Critics have also taken notice of the study's backstory, which would seem to suggest a clear political agenda—by the groups who funded it, and perhaps the scholar himself. As Eckholm explains, Regnerus was recruited and his work partially funded by the Witherspoon Institute, a religious-conservative research center. He also recieved $90,000 from the Bradley Foundation, which backs conservative causes.
In addition, the University of Texas, where Regnerus works, hired an academic consultant named W. Bradford Wilcox who was a fellow at Witherspoon, and who had been in the institute’s employ when the idea for the study came about. As Zack Ford at ThinkProgress has reported: “Regnerus reached out to Wilcox back in September of 2010 for input about ‘their hopes for what emerges from this project.’ Wilcox also suggested the study be pitched to the journal Social Science Research, where Wilcox sits on the editorial advisory board.” At one point, the president of the Witherspoon Institute, Luis Tellez, wrote directly to Regnerus to tell him, “It would be great to have this before major decisions of the Supreme Court” (a.k.a. the DOMA and Proposition 8 decisions on same-sex marriage).
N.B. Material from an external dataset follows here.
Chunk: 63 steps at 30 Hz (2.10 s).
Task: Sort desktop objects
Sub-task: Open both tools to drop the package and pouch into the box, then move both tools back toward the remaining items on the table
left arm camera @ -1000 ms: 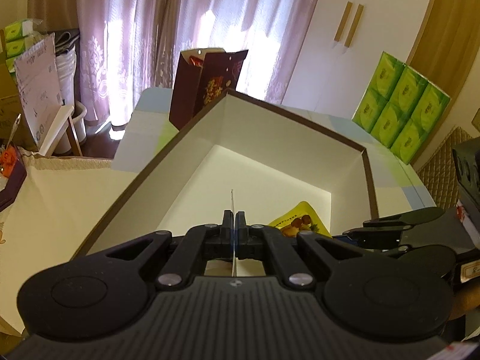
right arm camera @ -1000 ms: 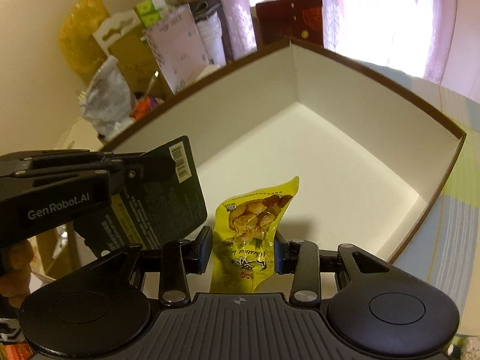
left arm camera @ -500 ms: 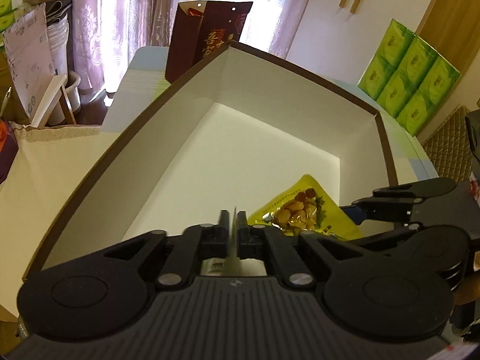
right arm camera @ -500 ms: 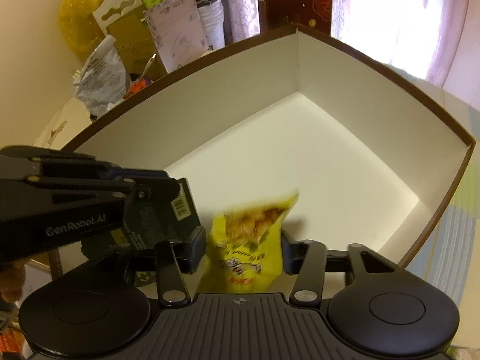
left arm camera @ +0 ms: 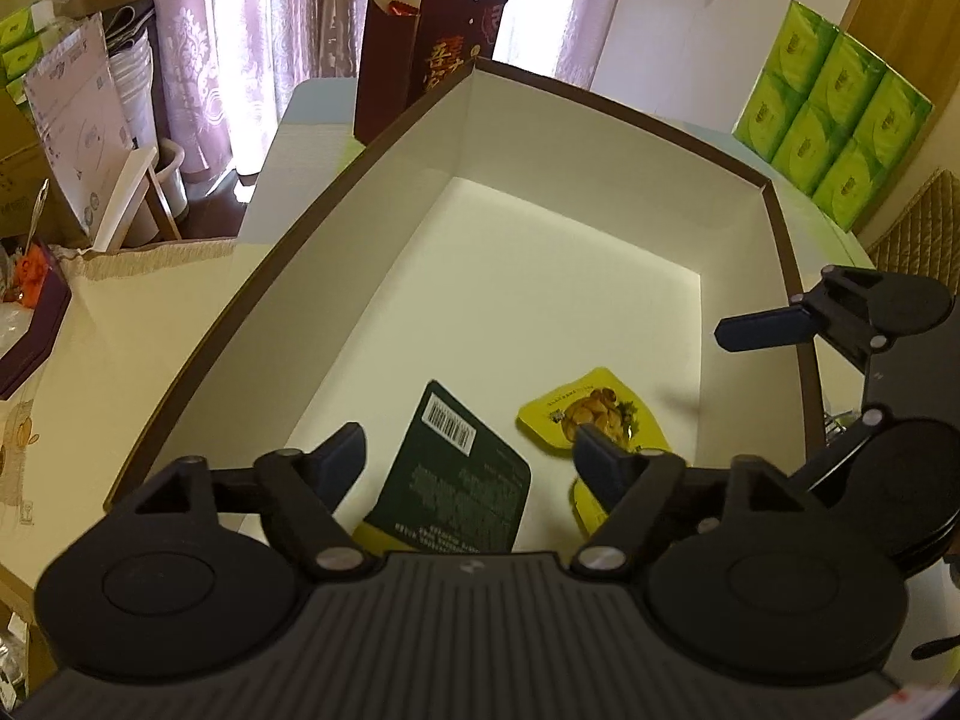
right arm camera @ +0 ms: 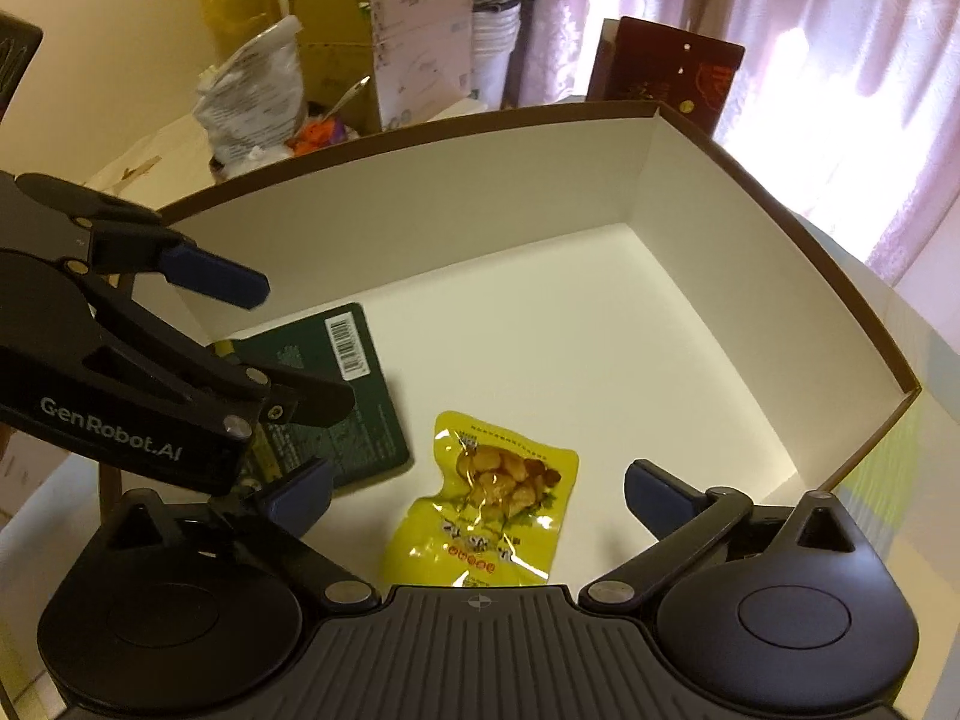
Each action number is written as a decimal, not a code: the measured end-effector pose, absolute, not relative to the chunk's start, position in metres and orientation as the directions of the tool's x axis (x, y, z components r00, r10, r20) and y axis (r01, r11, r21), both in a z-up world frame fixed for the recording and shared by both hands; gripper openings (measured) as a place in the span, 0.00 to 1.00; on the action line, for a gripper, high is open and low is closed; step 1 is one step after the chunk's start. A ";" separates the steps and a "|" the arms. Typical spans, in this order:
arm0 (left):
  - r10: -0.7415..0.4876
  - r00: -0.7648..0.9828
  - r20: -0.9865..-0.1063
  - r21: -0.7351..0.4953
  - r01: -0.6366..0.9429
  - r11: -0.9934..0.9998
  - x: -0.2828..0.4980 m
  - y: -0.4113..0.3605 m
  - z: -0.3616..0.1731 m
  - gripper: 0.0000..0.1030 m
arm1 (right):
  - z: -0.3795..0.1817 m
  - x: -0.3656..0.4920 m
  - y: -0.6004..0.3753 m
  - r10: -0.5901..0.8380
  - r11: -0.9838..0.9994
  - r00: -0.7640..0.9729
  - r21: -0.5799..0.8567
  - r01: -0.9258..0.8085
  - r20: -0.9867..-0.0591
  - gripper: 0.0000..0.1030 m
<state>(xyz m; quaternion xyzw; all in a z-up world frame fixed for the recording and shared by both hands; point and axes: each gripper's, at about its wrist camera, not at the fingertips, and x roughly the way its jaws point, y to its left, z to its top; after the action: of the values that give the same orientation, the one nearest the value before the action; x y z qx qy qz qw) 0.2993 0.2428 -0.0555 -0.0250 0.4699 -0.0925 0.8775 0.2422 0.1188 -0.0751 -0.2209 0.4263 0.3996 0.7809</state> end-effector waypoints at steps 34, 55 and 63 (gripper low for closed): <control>-0.104 0.621 -0.777 -0.070 0.078 0.994 0.244 0.219 0.007 0.91 | -0.030 0.200 0.081 0.527 0.546 0.344 0.000 -0.838 -0.777 0.98; -0.065 0.677 -0.733 -0.069 0.022 0.997 0.150 0.168 0.045 0.93 | 0.008 0.133 -0.005 0.655 0.505 0.321 0.080 -0.860 -0.684 0.98; -0.070 0.661 -0.747 -0.092 0.001 0.996 0.106 0.144 0.036 0.94 | 0.004 0.103 -0.051 0.665 0.520 0.314 0.118 -0.846 -0.678 0.98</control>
<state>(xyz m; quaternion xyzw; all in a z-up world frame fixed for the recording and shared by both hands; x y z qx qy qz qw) 0.1061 0.1444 0.0358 -0.0420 0.4110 -0.0194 0.9105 0.1034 -0.0508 0.0042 -0.1306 0.3464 0.4723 0.8000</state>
After the study set off a media maelstrom, Social Science Research asked Sherkat, a member of its editorial board, to perform an audit into whether the journal had erred in publishing the study. His answer: yes. As Tom Bartlett at The Chronicle of Higher Education reported at the time, three of the study’s six peer-reviewers were on record opposing same-sex marriage, and were “not without some connection to Regnerus,” Sherkat wrote. “Obviously, the reviewers did not do a good job.”
Regnerus, for his part, has said he didn’t intend the study to serve as conclusive evidence in the same-sex marriage fight. “Plenty of social conservatives made more of it than it deserves, while many social liberals went in the opposite direction, mindlessly denouncing it as having nothing interesting to say at all,” he told The Dallas Morning News in a defense of his work in June. Asked if a parent’s short-term, casual same-sex relationship could be relevant to how a child turned out, he replied that his dataset included such scenarios because it “is billed as a general overview” and “stability in such households was quite uncommon in the population at large.” He added, “How relevant a parent’s same-sex relationship experience is for a child’s upbringing is, of course, a viable empirical question, but … not every good question has data to answer it yet.”
The denunciations of Regnerus’ work haven’t kept it from having influence. The study appeared in amicus briefs during the DOMA and Prop 8 cases that went before the Supreme Court in 2013. According to the Human Rights Campaign (HRC), which has tracked mentions of the study, it has come up in legislative debates in Hawaii, Illinois, Colorado, Maryland, Minnesota, Rhode Island, and the U.S. Congress. Before Regnerus was scheduled to testify in Michigan, his study was used as evidence in cases that went to court in Hawaii and New Mexico. Regnerus' work has even influenced debates abroad—especially in Russia, where Yelena Mizulina, the chairwoman of the Duma’s committee on family, women and children, cited him to argue for a law banning same-sex adoption, which was enacted this February.
The lawmaker who introduced a bill to allow the state to remove children from gay parents, Alexei Zhuravlyov, also quoted the study. (His bill was withdrawn before the Olympics, but could be reintroduced.)
HRC is currently funding a gay rights activist's lawsuit against the University of Central Florida, which houses Social Science Research, seeking to obtain emails between editors and scholarly reviewers and other documents that could further explain how the journal allowed the study to go to print. But judging by the year and a half since publication, Regnerus isn’t going away—no matter what new information emerges.